Fortunes on Foster: Real estate values hold their own

Here’s a look at what’s happening along SE Foster Road, as the area gentrifies and the economy weakens …

Because their family has purchased and managed properties in the area for many years, attorney Joel Grayson says they’ve seen a lot of change along SE Foster Road.

Story and photos by David F. Ashton
People who own and manage businesses along SE Foster Road got a realistic evaluation of the real estate market in the area on January 22.

Attorney Joel Grayson, with Maylie & Grayson Attorneys at Law, is in a good position to comment – he said he started buying real estate in the area when he was 24 years old. Currently, his firm specializes in real estate transaction law.

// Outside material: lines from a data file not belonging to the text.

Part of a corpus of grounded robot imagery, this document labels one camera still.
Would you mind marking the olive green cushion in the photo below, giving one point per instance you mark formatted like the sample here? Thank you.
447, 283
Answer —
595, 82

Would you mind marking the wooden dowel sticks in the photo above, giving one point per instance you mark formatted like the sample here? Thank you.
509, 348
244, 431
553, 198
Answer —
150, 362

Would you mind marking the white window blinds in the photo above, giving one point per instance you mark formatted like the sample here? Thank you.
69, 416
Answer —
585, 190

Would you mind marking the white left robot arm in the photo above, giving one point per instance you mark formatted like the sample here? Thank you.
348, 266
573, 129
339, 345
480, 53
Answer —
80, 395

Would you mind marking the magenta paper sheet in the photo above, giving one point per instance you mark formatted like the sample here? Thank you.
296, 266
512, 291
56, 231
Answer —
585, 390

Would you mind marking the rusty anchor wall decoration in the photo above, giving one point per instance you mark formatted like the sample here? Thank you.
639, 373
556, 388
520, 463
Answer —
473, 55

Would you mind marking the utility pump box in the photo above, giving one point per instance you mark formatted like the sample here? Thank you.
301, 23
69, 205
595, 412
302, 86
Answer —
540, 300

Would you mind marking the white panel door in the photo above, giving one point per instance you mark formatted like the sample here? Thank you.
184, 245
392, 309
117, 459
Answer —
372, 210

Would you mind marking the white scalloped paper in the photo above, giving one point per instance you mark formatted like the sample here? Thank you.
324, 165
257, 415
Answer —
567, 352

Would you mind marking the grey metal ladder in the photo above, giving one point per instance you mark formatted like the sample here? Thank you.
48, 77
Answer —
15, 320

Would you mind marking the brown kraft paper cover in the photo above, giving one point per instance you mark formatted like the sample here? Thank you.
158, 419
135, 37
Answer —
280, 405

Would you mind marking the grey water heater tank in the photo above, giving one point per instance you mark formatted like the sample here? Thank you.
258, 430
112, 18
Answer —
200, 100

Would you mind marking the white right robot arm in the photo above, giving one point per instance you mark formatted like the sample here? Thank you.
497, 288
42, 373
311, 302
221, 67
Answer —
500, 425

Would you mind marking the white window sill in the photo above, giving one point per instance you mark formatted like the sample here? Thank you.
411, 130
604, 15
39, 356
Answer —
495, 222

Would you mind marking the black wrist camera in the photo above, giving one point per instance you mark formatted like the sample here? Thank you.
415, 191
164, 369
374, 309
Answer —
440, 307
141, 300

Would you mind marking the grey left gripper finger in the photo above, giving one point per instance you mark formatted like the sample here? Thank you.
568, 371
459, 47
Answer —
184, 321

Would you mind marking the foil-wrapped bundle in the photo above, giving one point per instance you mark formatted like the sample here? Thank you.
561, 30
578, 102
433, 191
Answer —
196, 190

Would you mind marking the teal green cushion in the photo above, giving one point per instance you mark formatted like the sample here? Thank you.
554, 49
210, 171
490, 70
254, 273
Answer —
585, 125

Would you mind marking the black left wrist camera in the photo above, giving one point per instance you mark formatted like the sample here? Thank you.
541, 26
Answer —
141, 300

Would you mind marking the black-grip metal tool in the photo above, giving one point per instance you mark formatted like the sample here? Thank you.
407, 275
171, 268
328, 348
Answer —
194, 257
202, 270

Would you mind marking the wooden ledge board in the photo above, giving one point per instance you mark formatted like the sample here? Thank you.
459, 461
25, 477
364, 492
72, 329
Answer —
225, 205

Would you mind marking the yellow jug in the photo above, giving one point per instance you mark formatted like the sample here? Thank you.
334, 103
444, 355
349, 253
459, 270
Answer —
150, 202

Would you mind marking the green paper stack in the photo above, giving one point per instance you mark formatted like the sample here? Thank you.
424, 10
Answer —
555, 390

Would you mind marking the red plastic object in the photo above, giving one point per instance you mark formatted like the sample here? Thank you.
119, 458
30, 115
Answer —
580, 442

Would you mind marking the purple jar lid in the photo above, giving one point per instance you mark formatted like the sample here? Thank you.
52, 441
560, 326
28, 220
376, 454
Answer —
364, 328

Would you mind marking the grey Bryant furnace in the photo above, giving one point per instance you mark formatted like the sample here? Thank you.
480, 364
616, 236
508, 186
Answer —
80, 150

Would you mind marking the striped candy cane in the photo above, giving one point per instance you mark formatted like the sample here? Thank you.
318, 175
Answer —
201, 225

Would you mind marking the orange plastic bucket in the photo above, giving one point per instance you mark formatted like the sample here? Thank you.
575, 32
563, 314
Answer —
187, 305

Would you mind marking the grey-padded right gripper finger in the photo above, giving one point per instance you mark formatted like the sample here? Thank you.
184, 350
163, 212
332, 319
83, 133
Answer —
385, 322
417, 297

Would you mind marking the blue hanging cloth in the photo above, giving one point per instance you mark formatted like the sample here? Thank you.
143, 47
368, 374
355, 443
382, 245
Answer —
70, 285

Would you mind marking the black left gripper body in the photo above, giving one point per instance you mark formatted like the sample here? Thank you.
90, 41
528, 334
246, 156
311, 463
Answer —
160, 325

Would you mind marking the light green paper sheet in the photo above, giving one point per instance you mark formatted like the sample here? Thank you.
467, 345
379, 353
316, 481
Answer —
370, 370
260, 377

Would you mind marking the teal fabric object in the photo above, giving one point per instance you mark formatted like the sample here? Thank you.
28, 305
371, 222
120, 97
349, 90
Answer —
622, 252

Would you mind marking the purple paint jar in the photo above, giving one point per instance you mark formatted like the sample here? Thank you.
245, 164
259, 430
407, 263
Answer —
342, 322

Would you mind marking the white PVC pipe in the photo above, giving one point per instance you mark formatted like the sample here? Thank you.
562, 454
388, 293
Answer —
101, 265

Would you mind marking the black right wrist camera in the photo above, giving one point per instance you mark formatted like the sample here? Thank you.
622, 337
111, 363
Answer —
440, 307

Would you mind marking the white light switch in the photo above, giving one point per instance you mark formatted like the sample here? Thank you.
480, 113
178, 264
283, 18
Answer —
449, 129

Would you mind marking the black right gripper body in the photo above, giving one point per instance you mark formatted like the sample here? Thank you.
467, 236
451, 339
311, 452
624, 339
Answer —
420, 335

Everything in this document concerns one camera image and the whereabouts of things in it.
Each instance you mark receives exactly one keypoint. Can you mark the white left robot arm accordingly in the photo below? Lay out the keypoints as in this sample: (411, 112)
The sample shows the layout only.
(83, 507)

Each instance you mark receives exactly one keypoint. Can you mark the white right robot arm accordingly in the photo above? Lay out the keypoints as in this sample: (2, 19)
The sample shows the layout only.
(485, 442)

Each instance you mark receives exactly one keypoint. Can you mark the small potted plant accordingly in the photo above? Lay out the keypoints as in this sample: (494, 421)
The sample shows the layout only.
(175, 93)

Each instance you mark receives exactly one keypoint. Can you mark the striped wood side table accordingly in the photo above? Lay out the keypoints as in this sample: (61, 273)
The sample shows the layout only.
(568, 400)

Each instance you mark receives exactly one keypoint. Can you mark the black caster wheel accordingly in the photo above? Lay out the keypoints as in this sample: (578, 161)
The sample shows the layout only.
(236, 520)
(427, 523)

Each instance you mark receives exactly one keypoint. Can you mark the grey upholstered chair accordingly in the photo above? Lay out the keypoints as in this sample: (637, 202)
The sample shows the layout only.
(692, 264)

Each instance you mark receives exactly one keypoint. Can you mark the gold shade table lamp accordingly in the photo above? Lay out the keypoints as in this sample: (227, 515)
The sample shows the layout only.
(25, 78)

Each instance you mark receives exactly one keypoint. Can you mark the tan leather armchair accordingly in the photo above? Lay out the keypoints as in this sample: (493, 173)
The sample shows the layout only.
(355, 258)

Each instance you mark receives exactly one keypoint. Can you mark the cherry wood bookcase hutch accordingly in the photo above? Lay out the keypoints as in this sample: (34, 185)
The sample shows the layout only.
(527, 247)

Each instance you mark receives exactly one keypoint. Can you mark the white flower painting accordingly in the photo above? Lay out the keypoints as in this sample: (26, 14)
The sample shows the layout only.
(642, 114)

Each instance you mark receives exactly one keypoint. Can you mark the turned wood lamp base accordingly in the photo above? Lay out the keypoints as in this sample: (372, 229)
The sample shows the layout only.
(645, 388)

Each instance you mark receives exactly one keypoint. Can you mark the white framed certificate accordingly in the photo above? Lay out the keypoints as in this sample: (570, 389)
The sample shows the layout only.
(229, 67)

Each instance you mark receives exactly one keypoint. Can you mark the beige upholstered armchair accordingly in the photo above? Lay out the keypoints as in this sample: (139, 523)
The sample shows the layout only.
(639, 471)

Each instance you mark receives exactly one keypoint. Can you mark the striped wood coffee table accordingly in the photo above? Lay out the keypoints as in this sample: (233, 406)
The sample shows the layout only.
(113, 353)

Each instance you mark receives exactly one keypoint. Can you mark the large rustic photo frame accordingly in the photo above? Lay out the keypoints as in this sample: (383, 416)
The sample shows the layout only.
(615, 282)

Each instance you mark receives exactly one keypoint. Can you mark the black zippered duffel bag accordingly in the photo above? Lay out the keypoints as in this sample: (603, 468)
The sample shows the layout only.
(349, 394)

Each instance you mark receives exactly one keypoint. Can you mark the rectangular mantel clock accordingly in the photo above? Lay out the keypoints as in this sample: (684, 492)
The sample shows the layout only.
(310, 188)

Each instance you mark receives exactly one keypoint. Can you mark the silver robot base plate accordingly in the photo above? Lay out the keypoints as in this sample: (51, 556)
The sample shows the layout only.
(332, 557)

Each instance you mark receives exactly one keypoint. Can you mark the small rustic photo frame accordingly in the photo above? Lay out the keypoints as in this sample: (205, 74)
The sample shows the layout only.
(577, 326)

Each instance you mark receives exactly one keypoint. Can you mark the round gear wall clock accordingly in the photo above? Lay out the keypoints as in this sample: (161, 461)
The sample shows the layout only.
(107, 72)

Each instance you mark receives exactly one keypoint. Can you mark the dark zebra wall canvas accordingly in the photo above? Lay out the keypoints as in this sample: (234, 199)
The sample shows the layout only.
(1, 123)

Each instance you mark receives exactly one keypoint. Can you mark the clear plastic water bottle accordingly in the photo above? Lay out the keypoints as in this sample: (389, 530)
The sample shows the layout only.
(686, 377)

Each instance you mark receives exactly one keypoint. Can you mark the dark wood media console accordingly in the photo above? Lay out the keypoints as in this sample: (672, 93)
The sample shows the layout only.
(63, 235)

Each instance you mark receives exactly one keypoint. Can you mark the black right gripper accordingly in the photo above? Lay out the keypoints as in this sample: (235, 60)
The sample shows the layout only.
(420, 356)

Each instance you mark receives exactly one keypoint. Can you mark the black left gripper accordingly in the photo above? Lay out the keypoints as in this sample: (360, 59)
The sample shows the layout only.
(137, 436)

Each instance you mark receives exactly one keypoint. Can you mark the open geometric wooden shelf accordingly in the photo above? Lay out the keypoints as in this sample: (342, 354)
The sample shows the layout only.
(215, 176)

“We’ve purchased and built a number of commercial properties,” Grayson began, as he spoke at the Foster Area Business Association meeting at Bar Carlo. “We tend to buy and hold properties, and we manage all of our own properties.”

The “we” of whom he spoke was not the “editorial we” – Grayson then introduced his partners – his daughter, Janet Grayson, also an attorney with his firm, and his son Jay Grayson, an agent with John L. Scott Real Estate.

Janet Grayson, also an attorney, lays out the state of real estate along SE Foster Road.

The state of real estate
Janet Grayson began, “It’s no secret about what is going on in the real estate market around the country. We’re seeing declines in market values; many properties are not selling. Using even using data from ‘comparables’ [sales of similar properties in the same geographic location], sellers may be unrealistic about their asking price.”

And, the recent stringent financial qualifications for buyers have been creating problems, Janet added. “Many potential buyers can’t qualify for lending.”

Regarding commercial leasing, she said tenants along Foster Road are finding more reasonable rents. “It’s a good time to look for a favorable lease, as landlords struggle to find renters. Many commercial properties have been sitting vacant because owners are unrealistic about their lease rates.”

Distressed properties on the rise
“They’re seeing an increase in foreclosures and short sales,” Janet continued. A “short sale”, she explained, is when a lender reduces the amount due on a property in order to make a real estate sale go through.

“We’ve been consulted about ‘creative’ sales. We’re drafting a lot of contracts [of sale] right now. Sellers like the monthly stream of payments [from selling on a contract], because buyers don’t have the money to get into a loan. This is especially true on the residential side,” she commented.

Joel added, “We’re seeing a lot of lease-option deals; people who don’t have the down payment can get into a property. In the past, there was double-digit interest rate. Now, rates are low, but it takes a big down payment to qualify for a loan.”

Real estate agent Jay Grayson talks shares the metrics of real estate sales.

‘For Sale’ signs up for months
“We can paint a rosy picture about the real estate market,” said real estate agent Jay Grayson as he joined in the presentation. “It depends on which side [of the real estate transaction] you’re on.”

Jay distributed a report that showed higher-priced commercial and industrial properties – in the $2 Million range – have been on the market for well over 450 days. Average listings, those selling in the $500,000 range, have been taking about 100 days to sell.

“We’re seeing serious price decreases,” Jay said, “unless the seller is ‘up against the wall’, and owes too much on the property.”

His sister added, “It’s a good time for real estate brokers give sellers a dose of reality. There are not a lot of good comparables, because of the rapidly changing market.”

“We’re advising brokers that they should focus on taking listings from realistic sellers,” added Joel. “Otherwise, they will languish, unsold, for over a year. Pricing is a big deal.”

Joel Grayson says he looks for SE Foster Road to become more upscale in coming years.

Looks for Foster Road’s fortunes to ascend
“I think things along Foster Road will pick up,” opined the senior Grayson. “My grandfather built our [law office] building here; I grew up in southeast Portland, and been here [investing] for 30 years. When I purchased our building, the area was – well, horrible. It has slowly stabilized and moved up a few clicks. We haven’t seen a dramatic increase in values – but, in the last seven or eight years, we’ve seen some prices double or triple.”

Janet added, “The Foster Road area has changed over the last five years – for the better. New restaurants and coffee shops have come in to the area. This is a good sign. It helps [improve the image] of the area.”

“It isn’t just good new businesses that will make the area better,” Joel said, taking up the thought. “Having more owner-occupied homes is going to stabilize the area – and then, will help it improve. The new businesses here are catering to these younger people who have bought homes in the area.”